London's transport system, especially the Underground railway with its Tube stations, is one of the quickest ways to travel around the city. If you're a tourist, all you need is a travel card and a Tube map, filled with colorful lines, to get around. It is that simple.
Londoners say that their trains are dirty and overcrowded. They say that at peak hours, it is difficult to get into a car or find a place to sit. On some days, they say, even standing space is at a premium.
As I stood at the platform one day waiting for the Tube to come through the tunnel, I couldn't help laughing at these complaints.
"Londoners are so funny," I thought with a slight grin, hoping no one noticed. "They think that this is crowded! How would they survive back home?"
"Back home" is Mumbai (formerly Bombay), the heart of India. You may have heard stories of the crowds, the noise, and the chaos. But unless you have experienced train travel there, you have not lived life. That's possibly a good thing, because – the joke goes – if you're not an old hand at train travel there, you may not have much of a life left.
It's true that Mumbai has one of the best transport systems in the world. There are trains and buses running late into the night. The trains are (mostly) on time and run like clockwork. More than 3,000 trains each day carry more than a million commuters into and out of the city.
Still, the thought of getting into another train in Mumbai makes me break out in a sweat. I traveled for many years by train, wondering each time if I would reach home alive that evening.
"What an exaggeration!" I hear you say.
Picture this: It is 7:55 a.m. I am waiting for the 8:03 train, which will take me to the other end of the city where I work.
The "ladies" compartment is at the end of the train, next to the driver. I know the train will stop at the end of the platform. But if I want to get on, I have to do what every commuter in Mumbai does – move down to the middle of the platform and jump into the moving train as it slows down on its approach.

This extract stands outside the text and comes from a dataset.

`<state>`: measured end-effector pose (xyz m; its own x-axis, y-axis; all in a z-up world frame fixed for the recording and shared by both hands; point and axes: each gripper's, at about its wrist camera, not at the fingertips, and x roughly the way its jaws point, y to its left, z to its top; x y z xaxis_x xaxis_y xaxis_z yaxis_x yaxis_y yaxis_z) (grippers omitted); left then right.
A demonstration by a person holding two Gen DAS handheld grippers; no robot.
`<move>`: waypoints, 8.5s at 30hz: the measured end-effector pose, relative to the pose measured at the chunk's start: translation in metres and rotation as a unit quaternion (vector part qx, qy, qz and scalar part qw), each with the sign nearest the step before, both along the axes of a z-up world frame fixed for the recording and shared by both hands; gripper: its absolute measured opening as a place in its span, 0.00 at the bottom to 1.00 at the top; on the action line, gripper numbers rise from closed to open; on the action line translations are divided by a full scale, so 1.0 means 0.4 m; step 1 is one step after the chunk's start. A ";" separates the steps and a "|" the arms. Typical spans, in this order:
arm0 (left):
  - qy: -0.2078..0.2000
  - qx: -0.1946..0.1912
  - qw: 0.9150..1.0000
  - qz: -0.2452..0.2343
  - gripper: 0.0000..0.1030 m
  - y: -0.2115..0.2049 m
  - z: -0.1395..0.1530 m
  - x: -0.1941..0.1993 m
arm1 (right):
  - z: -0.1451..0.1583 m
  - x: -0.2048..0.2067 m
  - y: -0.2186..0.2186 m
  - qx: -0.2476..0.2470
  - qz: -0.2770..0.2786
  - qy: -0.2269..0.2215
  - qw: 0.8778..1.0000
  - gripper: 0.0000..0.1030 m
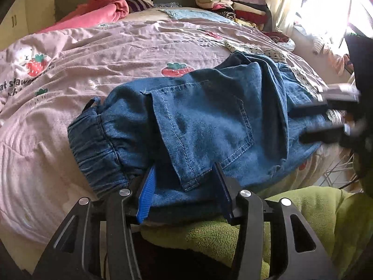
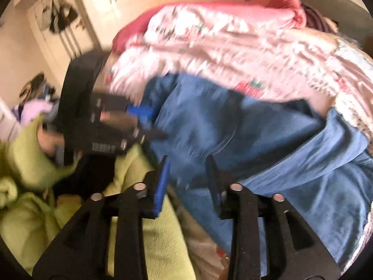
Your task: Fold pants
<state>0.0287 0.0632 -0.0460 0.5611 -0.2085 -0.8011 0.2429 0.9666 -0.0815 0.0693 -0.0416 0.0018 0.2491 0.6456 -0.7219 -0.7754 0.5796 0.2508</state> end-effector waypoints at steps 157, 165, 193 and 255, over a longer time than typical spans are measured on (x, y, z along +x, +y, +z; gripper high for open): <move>0.017 -0.035 0.977 -0.212 0.40 -0.291 -0.002 -0.033 | -0.108 -0.084 -0.290 -0.215 -0.078 -0.011 0.973 0.18; -0.060 -0.081 0.994 -0.030 0.74 -0.041 0.120 -0.046 | 0.020 -0.022 -0.412 -0.094 -0.197 -0.036 0.975 0.50; -0.063 -0.053 0.985 0.149 0.64 0.172 0.092 -0.014 | -0.061 0.033 -0.539 -0.057 -0.314 0.036 0.947 0.61; -0.028 -0.063 0.997 -0.020 0.42 -0.216 0.069 0.389 | 0.015 0.273 -0.704 -0.063 -0.362 -0.066 0.928 0.47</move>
<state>0.1844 -0.0233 -0.0185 0.5925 -0.3299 -0.7349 0.2894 0.9386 -0.1880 0.1783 -0.3231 0.0076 0.6766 0.1865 -0.7124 -0.1899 0.9789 0.0759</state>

I see you recoil in horror. I did, too, at first. Common sense tells us to wait until the train comes to a halt before we board. Experience warns, however, that if you are foolish enough to wait, you will not be able to get in. Forget about finding a seat, you will be fortunate if you can get a toehold in.
It is a hard way to travel. Yet millions do it every day, perfecting the act of soaring into moving compartments into a fine art.
This "sport" isn't just for men – women of all ages jump, too. The fact that they're wearing high heels and saris and carrying shopping bags are but temporary inconveniences to be endured and conquered.
Most will end up standing in a bone-crushing crowd for their entire journey, trying hard not to be pushed out of the train early in the surge of passengers that try to enter and leave at every station. Sardines have a cushy time of it compared to this.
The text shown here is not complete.